Of 127,000 Japanese Americans living in the continental United States at the time of the Pearl Harbor attack, 112,000 resided on the West Coast.[25] About 80,000 were nisei (literal translation: "second generation"; American-born Japanese with U.S. citizenship) and sansei ("third generation"; the children of Nisei). The rest were issei ("first generation") immigrants born in Japan who were ineligible for U.S. citizenship under U.S. law.[26]

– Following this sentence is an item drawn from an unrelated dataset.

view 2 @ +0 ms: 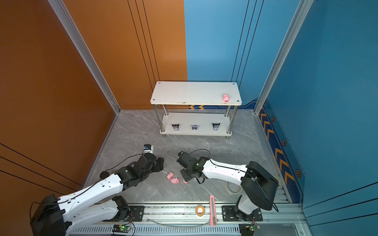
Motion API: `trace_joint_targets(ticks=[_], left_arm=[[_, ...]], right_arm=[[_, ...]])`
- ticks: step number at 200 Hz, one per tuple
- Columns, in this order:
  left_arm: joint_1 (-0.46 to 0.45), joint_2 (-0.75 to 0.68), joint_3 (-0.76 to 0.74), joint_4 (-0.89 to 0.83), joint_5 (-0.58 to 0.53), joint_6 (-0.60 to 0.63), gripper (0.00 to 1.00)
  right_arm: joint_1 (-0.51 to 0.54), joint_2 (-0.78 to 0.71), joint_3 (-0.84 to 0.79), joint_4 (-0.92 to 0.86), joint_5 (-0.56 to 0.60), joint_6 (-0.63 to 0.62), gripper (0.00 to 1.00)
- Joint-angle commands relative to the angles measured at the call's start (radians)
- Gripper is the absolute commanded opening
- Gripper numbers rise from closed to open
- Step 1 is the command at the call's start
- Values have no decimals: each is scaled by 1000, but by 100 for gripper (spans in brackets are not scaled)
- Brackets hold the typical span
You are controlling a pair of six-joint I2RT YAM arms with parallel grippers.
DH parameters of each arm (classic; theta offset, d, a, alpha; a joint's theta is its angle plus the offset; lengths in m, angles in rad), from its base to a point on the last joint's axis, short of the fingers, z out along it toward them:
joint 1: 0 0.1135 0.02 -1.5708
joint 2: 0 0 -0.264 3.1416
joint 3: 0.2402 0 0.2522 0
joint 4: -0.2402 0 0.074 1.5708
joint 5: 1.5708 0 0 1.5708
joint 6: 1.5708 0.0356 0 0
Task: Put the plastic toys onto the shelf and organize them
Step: 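Align the right gripper over a pink pig apart from the cluster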
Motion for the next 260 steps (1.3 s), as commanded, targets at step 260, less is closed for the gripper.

https://en.wikipedia.org/wiki/Internment_of_Japanese_Americans
 
What a sad day in the US and something which Muslims may have to face one day - who knows!
 
The greatest US President of the 20th Century but this was FDR's most shameful moment.
 
I am shocked that the lessons learnt from hounding one community have not been learnt by present day Americans.
 
Notably there was no wholesale internment of Germans and Italians. The fact that this shameful executive order was used primarily as an instrument for the mass incarceration of the Japanese (the vast majority of whom were in fact American citizens) points to the fact that the actions were rooted in racial prejudice rather than being motivated by military necessity.

This example from history is indeed a grave reminder of the consequences of insidious stereotyping of any community.
 
I was reminded of this thread last week when I visited the Museum of History & Industry in Seattle. There was a small section on the internment of the Japanese in the state of Washington which provided a human face to the bald statistics. There was a quote from Tomo Shoji:

"I said I wouldn't go to camp. I said, 'I'm not going. I'm an American citizen. They can't send me.' But I went. I felt I was a prisoner. When people said it was for our safety, I didn't believe that. The guns weren't pointing outward, they were pointing in, at us."

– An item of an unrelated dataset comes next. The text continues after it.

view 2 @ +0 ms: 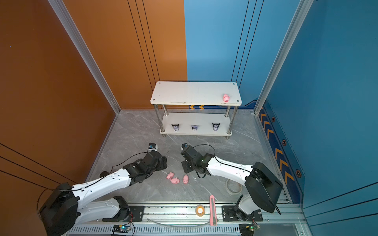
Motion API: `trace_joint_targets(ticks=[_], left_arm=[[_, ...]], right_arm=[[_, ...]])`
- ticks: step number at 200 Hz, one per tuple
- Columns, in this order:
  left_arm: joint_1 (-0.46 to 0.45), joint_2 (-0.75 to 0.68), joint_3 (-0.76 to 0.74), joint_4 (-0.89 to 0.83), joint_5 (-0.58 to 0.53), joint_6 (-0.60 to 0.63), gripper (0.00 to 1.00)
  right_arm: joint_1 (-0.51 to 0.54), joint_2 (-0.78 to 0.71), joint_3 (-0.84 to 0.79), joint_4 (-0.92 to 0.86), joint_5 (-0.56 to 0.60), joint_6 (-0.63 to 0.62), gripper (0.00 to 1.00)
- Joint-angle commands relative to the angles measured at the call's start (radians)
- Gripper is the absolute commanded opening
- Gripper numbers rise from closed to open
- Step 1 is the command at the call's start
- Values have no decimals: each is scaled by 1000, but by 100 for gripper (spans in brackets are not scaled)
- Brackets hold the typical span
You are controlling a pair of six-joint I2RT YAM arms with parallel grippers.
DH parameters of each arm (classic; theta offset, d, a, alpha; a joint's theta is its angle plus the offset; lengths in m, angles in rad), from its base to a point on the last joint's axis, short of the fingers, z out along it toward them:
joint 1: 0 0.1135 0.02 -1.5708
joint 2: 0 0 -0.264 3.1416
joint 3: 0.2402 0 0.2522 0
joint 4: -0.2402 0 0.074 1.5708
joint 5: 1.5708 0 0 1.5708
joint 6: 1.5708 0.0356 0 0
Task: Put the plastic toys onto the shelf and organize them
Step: 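Align the right gripper over a pink pig apart from the cluster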
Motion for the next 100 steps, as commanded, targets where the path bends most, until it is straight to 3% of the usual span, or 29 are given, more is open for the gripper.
trace_joint_targets(ticks=[1, 49, 100], left_arm=[[8, -16, 6, -10, 12, 5, 78], [16, -64, -17, -24, -9, 10, 78], [30, -42, -8, -16, 5, 19, 78]], right_arm=[[-1, 66, 46, -55, 59, -6, 1], [-27, 125, 31, -26, 51, 1, 0], [-78, 43, -108, 29, 3, 43, 0]])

There were also a collection of dolls on display that were left by children of a school that were ordered to the internment camps and informed that they could only bring very little with them, so they gave these dolls to the principal for safekeeping.

There was also a striking picture of a desolate street in Seattle, where Japanese stores had been shuttered and left vacant as the Japanese population of Seattle were relocated.
 
A dark and shameful moment in American history.
 
Notably there was no wholesale internment of Germans and Italians. The fact that this shameful executive order was used primarily as an instrument for the mass incarceration of the Japanese (the vast majority of whom were in fact American citizens) points to the fact that the actions were rooted in racial prejudice rather than being motivated by military necessity.

This example from history is indeed a grave reminder of the consequences of insidious stereotyping of any community.

To be fair it’s nigh impossible to separate our Americans of German descent so even if they wanted to I don’t think it would have happened.

Remember most people interned were Americans of Japanese descent so it wasn’t a simple case of checking passports.
 
To be fair it’s nigh impossible to separate our Americans of German descent so even if they wanted to I don’t think it would have happened.

Remember most people interned were Americans of Japanese descent so it wasn’t a simple case of checking passports.

Understood. And to be fair, the US saw danger not so much in the European war making its way across the Atlantic but rather in Japanese ambitions in the Pacific. So I take the point. Nevertheless, I would also not discount racial prejudice altogether either. After all, the 1924 Immigration Act had virtually put a halt to immigration from Asia. Seen in this context, I think the move did reflect deeper prejudices as well.